* WHAT TO DO: Every line below from the one with "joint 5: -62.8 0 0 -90" through the one with "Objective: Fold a" is to be repeated exactly, with no picture among them.

* DATASET RECORDS:
BEGIN

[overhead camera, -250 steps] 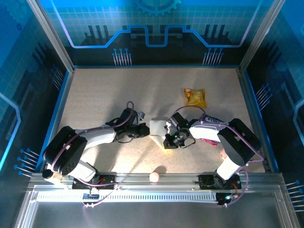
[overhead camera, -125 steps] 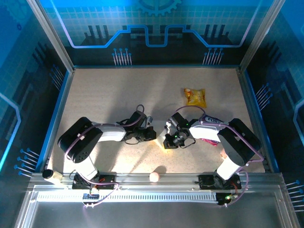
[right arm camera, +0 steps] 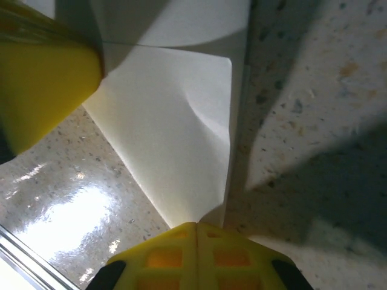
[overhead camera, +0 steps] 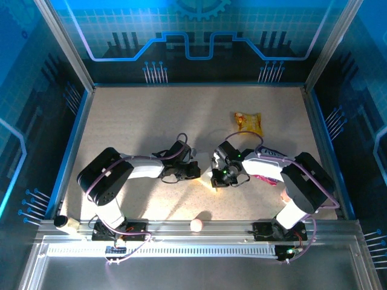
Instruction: Fold a paper plane with a square sheet of paper (fold left side to right side)
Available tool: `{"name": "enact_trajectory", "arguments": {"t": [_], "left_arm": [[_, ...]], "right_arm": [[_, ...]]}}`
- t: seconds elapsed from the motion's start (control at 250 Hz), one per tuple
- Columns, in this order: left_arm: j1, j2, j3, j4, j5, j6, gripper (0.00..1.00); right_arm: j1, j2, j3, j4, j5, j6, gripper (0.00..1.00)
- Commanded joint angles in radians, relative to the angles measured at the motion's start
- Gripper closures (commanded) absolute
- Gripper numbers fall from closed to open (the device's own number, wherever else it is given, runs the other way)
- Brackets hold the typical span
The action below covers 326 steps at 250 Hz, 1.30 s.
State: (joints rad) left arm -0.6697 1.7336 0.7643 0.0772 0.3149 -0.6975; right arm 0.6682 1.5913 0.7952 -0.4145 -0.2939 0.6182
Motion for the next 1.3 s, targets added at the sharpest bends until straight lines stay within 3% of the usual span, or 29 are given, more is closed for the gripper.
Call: {"name": "enact_trajectory", "arguments": {"t": [0.0, 0.172, 0.619, 1.019, 1.299], "left_arm": [[-0.014, 0.017, -0.006, -0.108, -0.049, 0.014, 1.0], [-0.019, 0.015, -0.008, -0.108, -0.059, 0.007, 1.0], [-0.024, 0.012, -0.011, -0.103, -0.068, -0.001, 1.0], [-0.027, 0.003, -0.018, -0.108, -0.082, -0.007, 1.0], [-0.027, 0.001, -0.026, -0.112, -0.103, -0.011, 1.0]], "right_arm": [[-0.002, -0.055, 0.035, -0.05, -0.006, 0.024, 1.0], [0.002, -0.043, 0.016, 0.051, -0.091, 0.072, 1.0], [0.012, 0.115, 0.055, 0.163, -0.172, 0.075, 1.0], [0.011, 0.169, 0.079, 0.19, -0.178, 0.075, 1.0], [0.012, 0.198, 0.075, 0.117, -0.148, 0.043, 1.0]]}}
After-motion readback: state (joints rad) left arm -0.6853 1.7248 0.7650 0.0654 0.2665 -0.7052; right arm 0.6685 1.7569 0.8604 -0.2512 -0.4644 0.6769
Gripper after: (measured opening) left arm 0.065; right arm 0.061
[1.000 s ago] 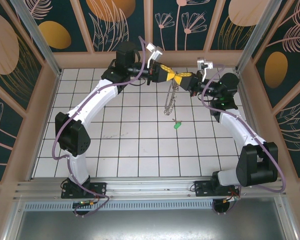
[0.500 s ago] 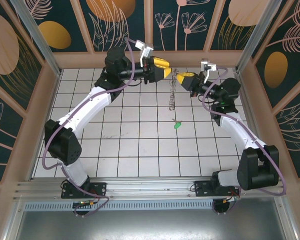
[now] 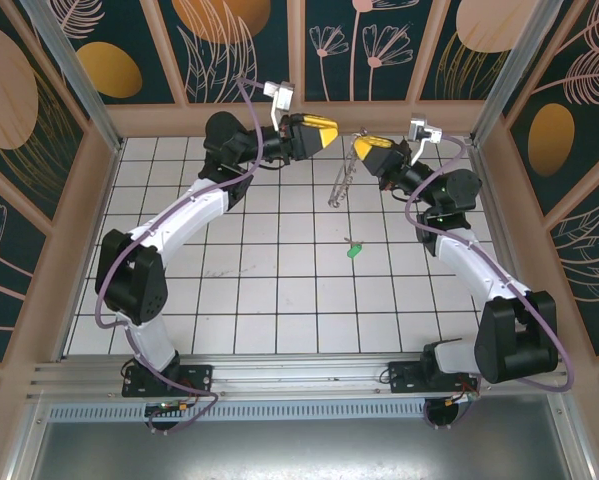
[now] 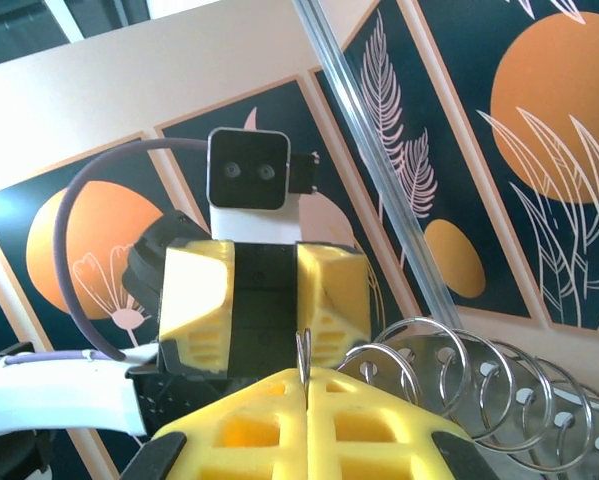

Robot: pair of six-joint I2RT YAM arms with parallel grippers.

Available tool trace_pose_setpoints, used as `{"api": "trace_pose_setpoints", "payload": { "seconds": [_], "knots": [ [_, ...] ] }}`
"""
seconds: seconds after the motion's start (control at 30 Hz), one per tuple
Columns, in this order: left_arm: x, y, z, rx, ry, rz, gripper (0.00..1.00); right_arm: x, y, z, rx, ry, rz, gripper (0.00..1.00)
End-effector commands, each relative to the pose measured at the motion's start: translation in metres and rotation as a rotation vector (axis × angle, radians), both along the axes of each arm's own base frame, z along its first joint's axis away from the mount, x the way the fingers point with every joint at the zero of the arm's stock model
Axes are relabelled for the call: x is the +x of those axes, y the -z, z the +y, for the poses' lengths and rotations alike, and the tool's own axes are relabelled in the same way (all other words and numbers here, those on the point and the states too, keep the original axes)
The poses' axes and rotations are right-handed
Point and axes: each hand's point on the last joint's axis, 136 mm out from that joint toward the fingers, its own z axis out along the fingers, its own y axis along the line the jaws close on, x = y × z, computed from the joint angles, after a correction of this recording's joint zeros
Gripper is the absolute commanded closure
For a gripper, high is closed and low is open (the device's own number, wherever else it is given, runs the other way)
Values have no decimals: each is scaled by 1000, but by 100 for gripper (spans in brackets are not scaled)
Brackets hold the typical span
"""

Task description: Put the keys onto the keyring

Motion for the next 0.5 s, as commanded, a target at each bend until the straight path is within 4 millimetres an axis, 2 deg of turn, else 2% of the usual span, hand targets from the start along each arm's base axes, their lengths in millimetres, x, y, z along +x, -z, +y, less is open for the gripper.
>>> {"api": "trace_pose_setpoints", "payload": {
  "seconds": [0.0,0.47],
  "knots": [
    [-18,-5,-4,-29,69,-29,65,-16,-26,-1,61,-5,-99,100],
    [-23,-3,-10,-38,95,-26,69,-19,-34,9,70,-34,-120,100]
  ]
}}
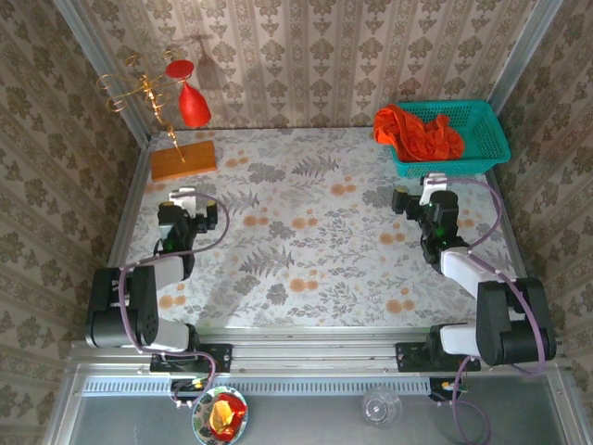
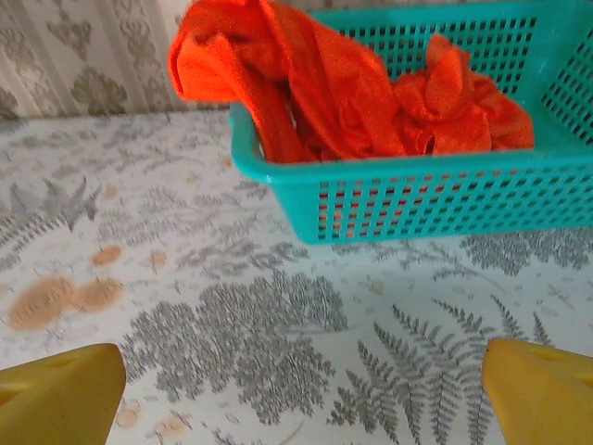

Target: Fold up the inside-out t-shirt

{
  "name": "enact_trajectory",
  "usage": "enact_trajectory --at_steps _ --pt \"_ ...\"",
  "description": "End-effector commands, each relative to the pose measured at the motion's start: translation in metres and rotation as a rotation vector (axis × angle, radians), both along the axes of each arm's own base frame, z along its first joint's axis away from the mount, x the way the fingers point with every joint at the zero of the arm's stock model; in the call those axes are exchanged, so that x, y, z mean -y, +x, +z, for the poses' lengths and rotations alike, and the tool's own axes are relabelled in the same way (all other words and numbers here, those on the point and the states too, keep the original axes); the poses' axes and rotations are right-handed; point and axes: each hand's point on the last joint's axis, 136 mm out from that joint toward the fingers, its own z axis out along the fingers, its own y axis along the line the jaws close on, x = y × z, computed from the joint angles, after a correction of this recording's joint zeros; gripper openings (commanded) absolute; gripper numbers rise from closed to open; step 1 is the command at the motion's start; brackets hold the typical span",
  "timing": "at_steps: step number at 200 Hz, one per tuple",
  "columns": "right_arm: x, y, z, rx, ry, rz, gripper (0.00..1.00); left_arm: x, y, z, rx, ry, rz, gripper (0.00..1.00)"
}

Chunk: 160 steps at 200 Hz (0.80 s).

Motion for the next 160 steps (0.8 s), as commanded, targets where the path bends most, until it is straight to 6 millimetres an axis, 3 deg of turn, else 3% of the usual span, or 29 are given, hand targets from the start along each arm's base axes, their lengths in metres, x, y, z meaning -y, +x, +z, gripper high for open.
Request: enact_trajectory --at_steps 1,21,40,65,68,102,139,160 --pt "0.0 -0.002 0.006 -0.067 0.045 -0.027 1.0 -0.009 -0.001 0.008 -0.061 -0.01 0.087 1.0" --pt "-0.005 0.002 0.017 -0.086 0.084 -0.016 1.0 -0.004 -0.002 0.022 -0.082 -0.045 0.082 1.0" --pt "-0.007 0.011 0.024 -0.115 0.132 -0.03 0.86 0.01 -0.005 0.033 -0.162 -0.095 0.036 1.0" --pt "-0.015 0.03 0.029 -0.171 0.193 -0.016 0.82 0.036 -0.015 0.048 -0.248 -0.193 -0.045 1.0" --pt "-0.017 0.033 0.019 -0.203 0.194 -0.014 0.81 0.038 -0.016 0.051 -0.251 -0.208 -0.05 1.0" --pt "-0.034 0.073 0.013 -0.276 0.132 0.04 0.72 0.051 -0.033 0.072 -0.331 -0.333 -0.069 1.0" --pt "-0.042 0.121 0.011 -0.276 0.062 0.056 0.71 0.065 -0.051 0.094 -0.416 -0.273 -0.19 1.0" --pt "-0.039 0.148 0.002 -0.277 0.019 0.045 0.71 0.063 -0.057 0.095 -0.412 -0.216 -0.217 1.0"
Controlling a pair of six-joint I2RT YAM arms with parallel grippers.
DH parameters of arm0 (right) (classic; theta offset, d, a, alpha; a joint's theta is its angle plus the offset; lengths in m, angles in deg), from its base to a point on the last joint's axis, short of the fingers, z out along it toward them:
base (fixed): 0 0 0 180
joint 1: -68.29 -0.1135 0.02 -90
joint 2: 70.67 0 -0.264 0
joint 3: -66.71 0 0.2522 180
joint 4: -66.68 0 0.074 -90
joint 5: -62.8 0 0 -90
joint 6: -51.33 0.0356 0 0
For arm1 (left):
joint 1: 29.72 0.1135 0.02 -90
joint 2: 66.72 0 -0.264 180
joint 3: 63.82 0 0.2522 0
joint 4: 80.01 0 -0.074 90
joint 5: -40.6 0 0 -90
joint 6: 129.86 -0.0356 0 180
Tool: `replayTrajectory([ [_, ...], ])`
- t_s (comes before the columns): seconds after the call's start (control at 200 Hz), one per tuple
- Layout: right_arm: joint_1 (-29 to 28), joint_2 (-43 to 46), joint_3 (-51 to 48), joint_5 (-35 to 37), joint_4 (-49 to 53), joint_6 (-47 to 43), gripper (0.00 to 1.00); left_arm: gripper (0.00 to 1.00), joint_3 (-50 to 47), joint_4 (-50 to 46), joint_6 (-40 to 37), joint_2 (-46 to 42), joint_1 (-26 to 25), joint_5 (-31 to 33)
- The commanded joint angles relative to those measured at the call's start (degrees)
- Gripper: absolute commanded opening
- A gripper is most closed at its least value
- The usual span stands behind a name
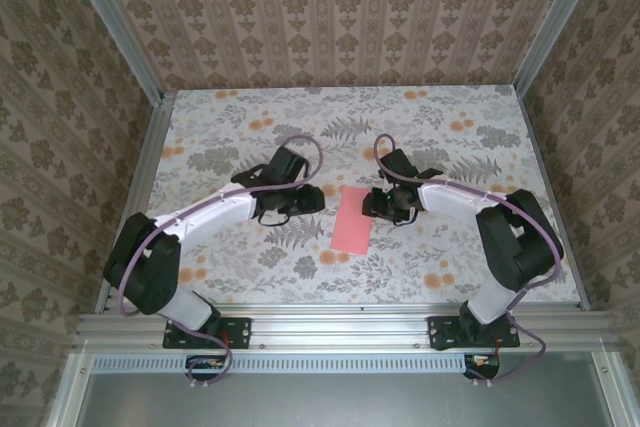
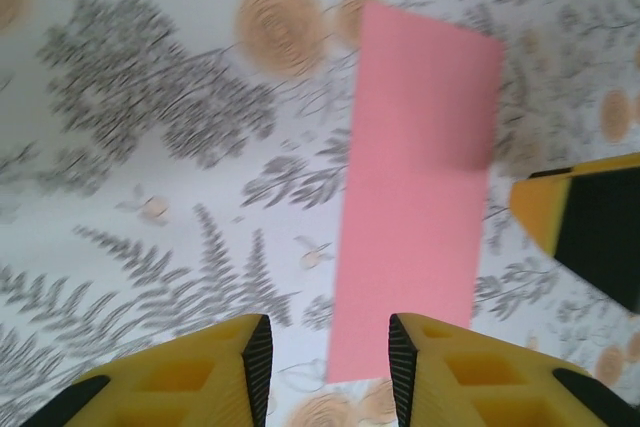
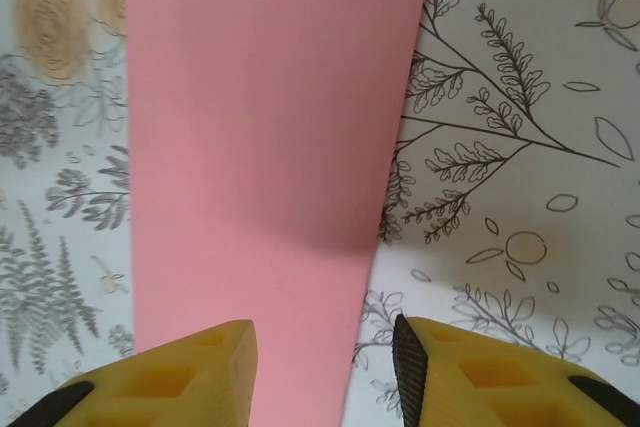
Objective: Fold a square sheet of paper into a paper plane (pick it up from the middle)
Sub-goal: Rotate the square sheet of paper at the center of the table.
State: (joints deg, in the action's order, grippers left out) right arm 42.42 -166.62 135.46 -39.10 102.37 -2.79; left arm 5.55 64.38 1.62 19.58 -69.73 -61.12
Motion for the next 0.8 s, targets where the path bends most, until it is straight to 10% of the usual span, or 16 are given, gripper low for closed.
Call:
replayTrajectory([
  [0.0, 0.03, -2.79, 2.79, 1.08, 2.56, -2.08, 0.44, 0.39, -2.57, 2.04, 2.23, -3.00, 0.63, 0.61],
  [0.795, -1.12, -11.77, 12.30, -3.83, 4.76, -8.04, 0.42, 0.39, -5.98, 0.15, 2.47, -7.31, 2.35, 2.26],
])
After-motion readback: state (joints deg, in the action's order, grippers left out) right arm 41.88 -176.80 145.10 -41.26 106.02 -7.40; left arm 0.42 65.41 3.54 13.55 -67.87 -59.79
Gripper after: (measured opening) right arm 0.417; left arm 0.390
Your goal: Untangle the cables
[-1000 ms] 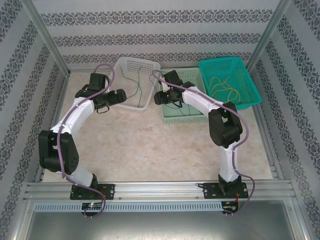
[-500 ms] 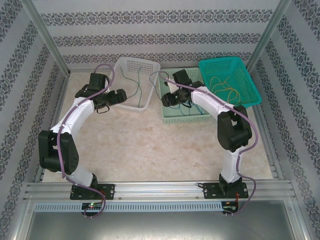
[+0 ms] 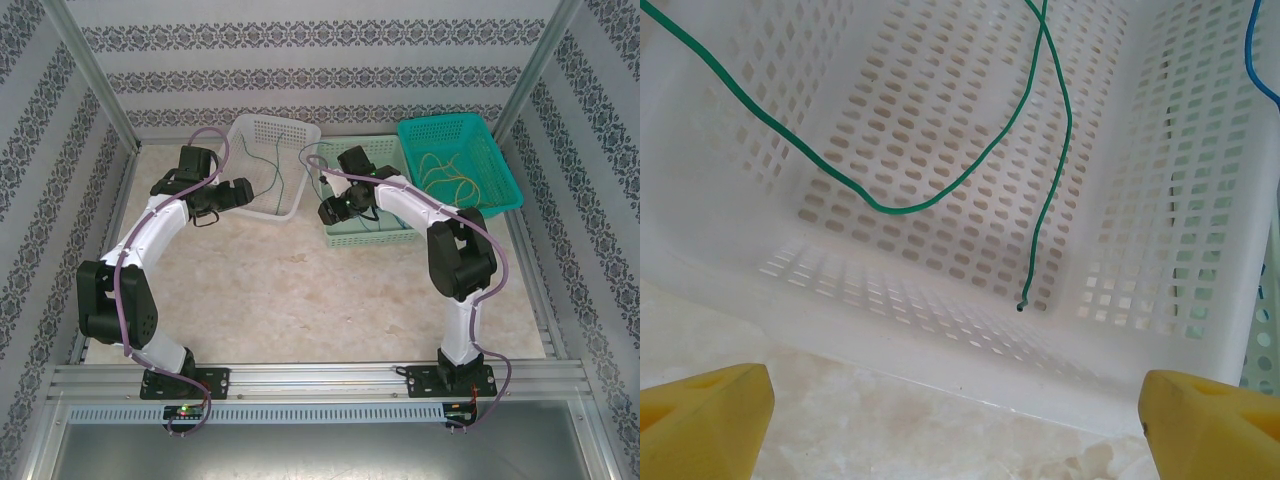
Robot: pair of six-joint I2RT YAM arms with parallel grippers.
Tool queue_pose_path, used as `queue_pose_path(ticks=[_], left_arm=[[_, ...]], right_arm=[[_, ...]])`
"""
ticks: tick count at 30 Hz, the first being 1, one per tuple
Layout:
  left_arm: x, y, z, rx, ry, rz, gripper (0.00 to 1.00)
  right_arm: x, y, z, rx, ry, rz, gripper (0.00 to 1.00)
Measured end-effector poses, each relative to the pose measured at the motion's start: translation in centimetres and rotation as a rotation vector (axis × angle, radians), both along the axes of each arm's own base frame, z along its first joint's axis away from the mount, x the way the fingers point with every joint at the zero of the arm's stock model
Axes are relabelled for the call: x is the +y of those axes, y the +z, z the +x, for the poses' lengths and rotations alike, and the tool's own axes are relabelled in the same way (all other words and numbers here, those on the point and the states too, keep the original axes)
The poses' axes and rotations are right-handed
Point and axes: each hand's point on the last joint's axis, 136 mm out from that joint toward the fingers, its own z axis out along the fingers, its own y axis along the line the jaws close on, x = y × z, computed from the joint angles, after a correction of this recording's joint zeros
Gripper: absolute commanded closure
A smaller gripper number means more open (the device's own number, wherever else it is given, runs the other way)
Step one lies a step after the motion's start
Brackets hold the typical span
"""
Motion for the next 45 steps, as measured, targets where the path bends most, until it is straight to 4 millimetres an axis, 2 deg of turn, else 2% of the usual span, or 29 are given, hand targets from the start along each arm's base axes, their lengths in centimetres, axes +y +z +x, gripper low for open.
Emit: queue_pose_path(ticks=[7, 11, 17, 23, 31, 33, 35, 37, 40, 45], left_arm=[[0.0, 0.0, 0.0, 0.0, 0.0, 0.0, 0.05], [0.0, 0.0, 0.0, 0.0, 0.0, 0.0, 0.05], [0.0, 0.0, 0.0, 0.0, 0.0, 0.0, 0.05], [0.0, 0.0, 0.0, 0.0, 0.0, 0.0, 0.05], [0.0, -0.3, -0.1, 0.005, 0.0, 0.001, 0.05], [0.0, -0.7, -0.3, 0.01, 0.0, 0.001, 0.04], [0.1, -1.0, -0.6, 0.014, 0.001, 0.004, 0.03], [0.3, -1.0, -0.9, 0.011, 0.003, 0.012, 0.03], [0.7, -0.4, -1.6, -0.01, 0.008, 0.032, 0.02], [1.7, 1.2, -2.5, -0.066, 0.031, 0.077, 0.01]], right_arm=[[0.2, 0.0, 0.5, -0.007, -0.001, 0.001, 0.55], [0.1, 0.0, 0.6, -0.011, -0.005, -0.005, 0.51], [-0.2, 0.0, 1.0, -0.022, -0.017, -0.005, 0.53], [-1.4, -0.8, 1.3, -0.009, -0.044, -0.017, 0.53], [-1.6, -1.7, 1.5, 0.008, -0.05, -0.032, 0.54], [-1.5, -2.4, 1.9, 0.017, -0.051, -0.041, 0.58], [-1.5, -3.2, 2.3, 0.025, -0.055, -0.056, 0.67], [-1.7, -4.0, 2.4, 0.037, -0.064, -0.069, 0.8], [-1.8, -4.5, 2.5, 0.046, -0.084, -0.071, 0.95], [-2.2, -3.9, 1.8, 0.021, -0.115, -0.046, 0.99]])
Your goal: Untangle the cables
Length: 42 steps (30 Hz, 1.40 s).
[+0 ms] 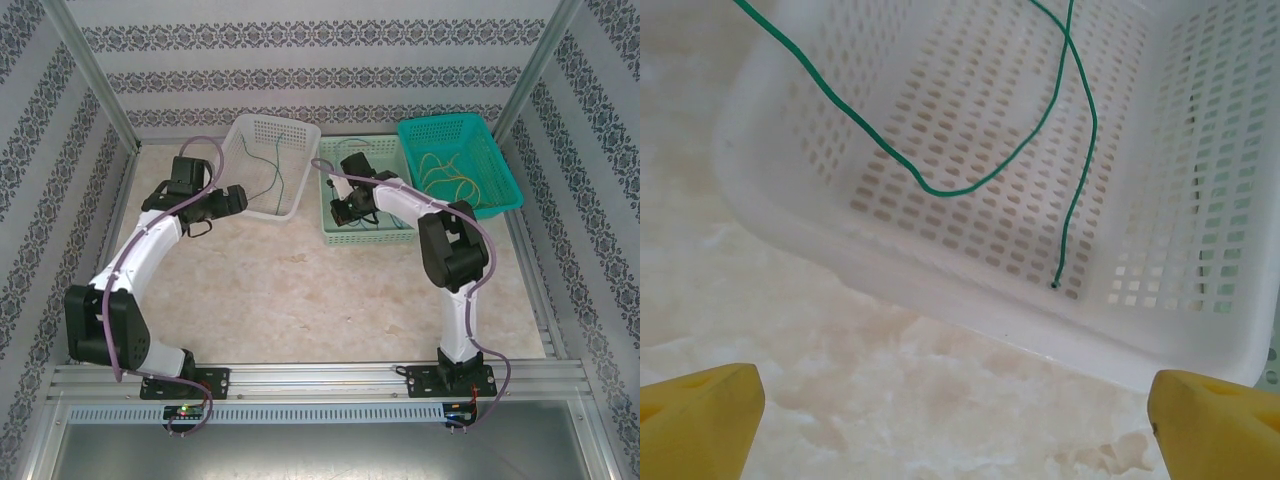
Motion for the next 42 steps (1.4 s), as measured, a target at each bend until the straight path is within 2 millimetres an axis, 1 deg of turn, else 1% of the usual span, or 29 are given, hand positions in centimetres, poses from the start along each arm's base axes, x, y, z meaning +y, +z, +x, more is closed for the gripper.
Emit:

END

* EXERCISE SOLUTION:
joint 5: -62.8 0 0 -90
joint 6: -51.33 0.0356 0 0
For arm1 (left):
joint 1: 29.72 0.1135 0.02 -90
joint 2: 66.72 0 -0.264 180
joint 3: 63.82 0 0.2522 0
joint 4: 80.01 0 -0.074 90
joint 5: -40.6 0 0 -90
joint 6: 129.86 -0.0356 0 180
Tool: `replayTrajectory([ [_, ...], ])`
- t_s (comes before the columns): seconds after the call's start (control at 200 Hz), one per tuple
- Layout: right_arm: joint_1 (-29 to 28), joint_2 (-43 to 46), joint_3 (-51 to 48), joint_5 (-35 to 37), joint_4 (-49 to 53), joint_6 (-47 to 43), gripper (0.00 to 1.00); left_arm: gripper (0.00 to 1.00), joint_3 (-50 to 47), joint_4 (-50 to 46), joint_6 (-40 to 37), joint_2 (-46 to 42), joint_1 (-26 to 25), joint_5 (-31 to 33)
- The commanded joint angles relative to those measured at the call's start (degrees)
- Gripper: absolute commanded opening
- A gripper is most closed at its least value
- The usual span stands behind a name
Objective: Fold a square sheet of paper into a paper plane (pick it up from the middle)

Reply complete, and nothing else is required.